Background information
- Born: May 22, 1962 (age 64)
- Occupations: Singer; musician; producer; songwriter;
- Instruments: Vocals, guitar
- Member of: Gin Blossoms

= Jesse Valenzuela =

American rock musician (born 1962)

Jesse Valenzuela (born May 22, 1962) is an American rock musician and singer who is perhaps best known as a member of the alternative rock band Gin Blossoms. He was originally the vocalist in Gin Blossoms when the band first formed in 1987.

In 1988, he switched roles with the band's new guitarist, Robin Wilson. He continued to be a member until the band's breakup in 1997, and reunited with the rest of the group in 2002.

As a songwriter, Valenzuela has written or co-written Gin Blossoms songs including "Til I Hear It From You," "Follow You Down," "Mrs. Rita," "Until I Fall Away" and "As Long As It Matters."

Valenzuela has talked about a lifelong fascination with music and the guitar. He began to play in public when he was 15.

"I've always been a fan of music," Valenzuela noted in a 2018 interview with Icon Vs. Icon. "I've gotten older now, and my mother's started handing over lots of photographs from my childhood. It seems that I always had a guitar in my hand as a kid. I do remember just wanting a guitar really badly and it was all I thought about at that age. I was playing in bars by the time I was 15."

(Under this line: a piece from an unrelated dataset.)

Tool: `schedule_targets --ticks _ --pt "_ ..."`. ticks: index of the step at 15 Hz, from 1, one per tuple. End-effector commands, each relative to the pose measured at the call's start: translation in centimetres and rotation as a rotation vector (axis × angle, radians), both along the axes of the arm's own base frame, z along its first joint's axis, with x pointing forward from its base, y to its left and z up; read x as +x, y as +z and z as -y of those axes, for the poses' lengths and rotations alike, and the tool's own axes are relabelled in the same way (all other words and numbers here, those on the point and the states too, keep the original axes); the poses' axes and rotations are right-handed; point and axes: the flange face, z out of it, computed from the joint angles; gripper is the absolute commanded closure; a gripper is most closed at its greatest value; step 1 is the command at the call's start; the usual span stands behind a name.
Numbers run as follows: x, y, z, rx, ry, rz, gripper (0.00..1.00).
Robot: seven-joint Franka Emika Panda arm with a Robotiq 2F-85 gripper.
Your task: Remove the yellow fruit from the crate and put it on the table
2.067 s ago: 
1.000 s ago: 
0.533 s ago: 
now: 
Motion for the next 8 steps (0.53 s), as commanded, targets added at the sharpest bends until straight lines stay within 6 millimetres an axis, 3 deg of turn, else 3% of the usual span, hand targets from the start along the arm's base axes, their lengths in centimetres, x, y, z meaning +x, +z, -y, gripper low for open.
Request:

Several years of honing his craft in the Arizona music world brought Valenzuela into contact with Gin Blossoms founder and Tempe neighbor Doug Hopkins – and in 1987, Valenzuela joined the band.

By 1989, the Gin Blossoms were fully up and running and released their first album, Dusted, with Hopkins serving as the principal songwriter but with Valenzuela contributing four tracks.

Although an independent, low-budget effort, Dusted planted a flag in the ground for the Arizona rockers. Some of its songs – "Lost Horizons," "Hey Jealousy" and "Found Out About You" – reached a wider audience when included on the band's major-label debut, 1992's New Miserable Experience. That album spawned six singles and achieved multi-platinum status.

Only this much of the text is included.